By contrast, some crucial links between countries remain at various stages of design, approvals, or financing before the goal of full operation in December 2030 can be reached.
An economy on track: why does the Gulf Railway matter?
The main driver behind the Gulf Railway project is not merely to provide a means of passenger transport, but to create a logistics network linking ports, industrial cities, and domestic markets.
For that reason, the project cannot be read as a single train, but rather as a dual system: a passenger train that shortens distances between cities, and a freight train that carries containers, raw materials, and industrial goods between ports and production zones.
The following design illustrates the difference between the two functions. The passenger train is designed for speed and travel between cities and capitals, with equipped stations and limited stops.
As for the freight train, it moves at lower speeds but carries the greater economic weight: containers, industrial products, bulk cargo, and raw materials needed by factories and ports.
This is why the importance of the network lies in connecting ports such as Jebel Ali, Fujairah, Sohar, Dammam, and Kuwait’s ports with industrial zones such as KIZAD in Abu Dhabi, the Sohar Freezone, and the Jubail Industrial Complex in Saudi Arabia, making the railway a link between sea, factory, and market.
Projects tied to the network offer a picture of the scale of expected traffic:
- The King Hamad Causeway between Saudi Arabia and Bahrain is expected to serve millions of passengers annually and transport hundreds of thousands of containers.
- The UAE’s Etihad Rail network aims to transport tens of millions of tons of freight by 2030.
- As for the Hafeet link between the UAE and Oman, it adds a practical model for cross-border passenger and freight connectivity.
If the network is completed, its impact will not be limited to reducing travel time. It will also extend to reducing dependence on trucks, easing road congestion, cutting emissions, and boosting intra-regional trade. In this sense, the Gulf Railway becomes a shared economic infrastructure, not a separate transport project in each country.
The implementation knots: what is delaying the Gulf network?
Despite the announced progress, the project still faces implementation bottlenecks that must be resolved before reaching the 2030 target, with the most prominent challenge lying in the cross-border links.
While Abu Dhabi and Riyadh have made major strides in building their national networks, the Kuwait-Saudi, Saudi-Bahrain, Saudi-Qatar, and UAE-Oman links are still at varying stages of design, financing, or implementation.
These links require not only laying tracks, but also establishing joint crossings, customs procedures, and control systems that allow trains and goods to move smoothly without delay.
This disparity could lead to a delay in the simultaneous operation of the unified network. On the financing side, the project’s initial cost is estimated at around $15 billion.
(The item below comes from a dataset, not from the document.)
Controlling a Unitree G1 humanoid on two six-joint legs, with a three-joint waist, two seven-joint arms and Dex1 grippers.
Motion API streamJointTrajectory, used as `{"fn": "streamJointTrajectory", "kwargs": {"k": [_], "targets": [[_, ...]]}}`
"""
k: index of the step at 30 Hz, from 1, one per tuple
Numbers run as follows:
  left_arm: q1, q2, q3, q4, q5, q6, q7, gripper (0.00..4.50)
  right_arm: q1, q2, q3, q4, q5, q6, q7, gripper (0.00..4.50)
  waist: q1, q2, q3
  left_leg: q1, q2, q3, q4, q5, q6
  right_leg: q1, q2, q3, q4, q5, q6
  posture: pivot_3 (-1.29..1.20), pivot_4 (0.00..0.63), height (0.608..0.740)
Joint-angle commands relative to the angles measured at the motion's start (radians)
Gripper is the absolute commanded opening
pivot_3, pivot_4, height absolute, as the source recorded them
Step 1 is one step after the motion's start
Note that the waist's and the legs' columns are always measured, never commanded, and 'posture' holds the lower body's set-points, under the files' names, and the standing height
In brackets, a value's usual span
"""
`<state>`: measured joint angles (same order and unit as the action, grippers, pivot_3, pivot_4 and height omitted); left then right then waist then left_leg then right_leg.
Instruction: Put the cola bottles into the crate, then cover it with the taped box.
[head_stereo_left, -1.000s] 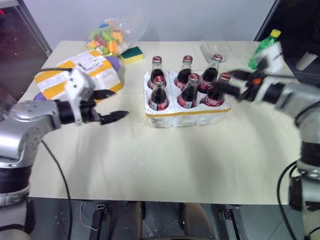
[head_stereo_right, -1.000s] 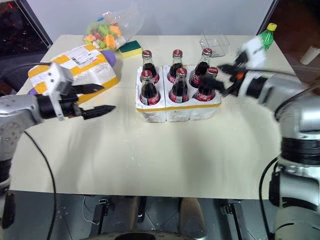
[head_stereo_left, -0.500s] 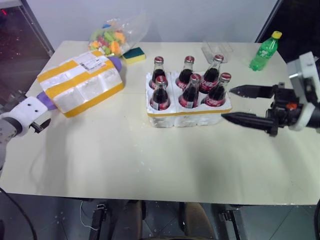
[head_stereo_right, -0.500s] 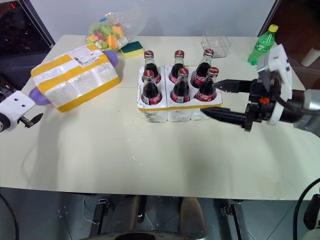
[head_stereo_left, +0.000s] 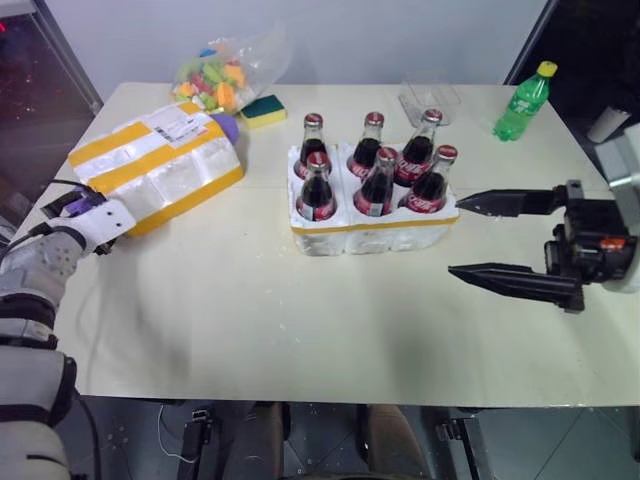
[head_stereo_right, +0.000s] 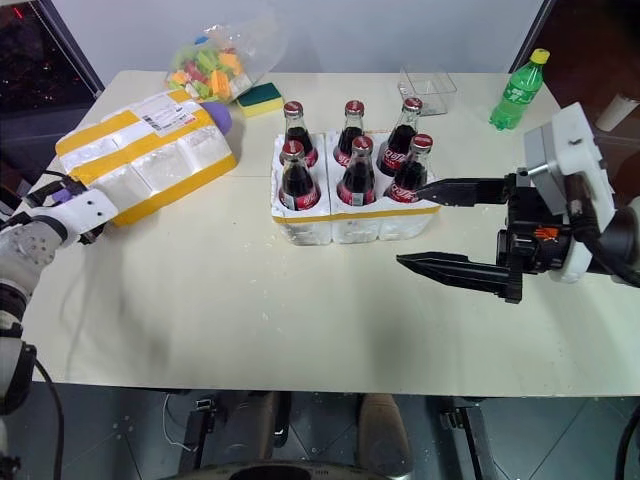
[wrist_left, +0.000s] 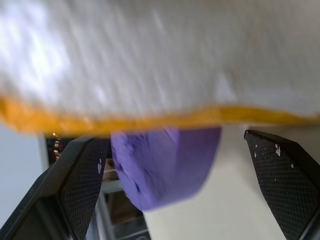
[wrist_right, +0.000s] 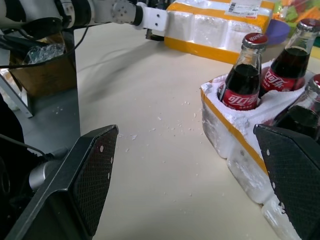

Added to that is the need to unify signaling and safety systems, as each country uses or is developing its own operating standards.
Also, there are plans to adopt advanced control systems such as the European Train Control System in some projects, but applying standards across the entire network requires major investments, technical training, and joint coordination.
Agreement on customs procedures and security controls also represents an obstacle, as passengers and goods will need unified customs clearance so that borders do not become choke points that strip the project of its advantages.
But the absence of a unified fund for financing means each country bears the cost of its own segment, which could delay some links such as the King Hamad Causeway, whose cost is estimated at several billion dollars.
Finally, the network needs rail links to ports and airports, as well as logistics zones along the routes to ensure optimal commercial use, and these secondary projects have not all been completed yet.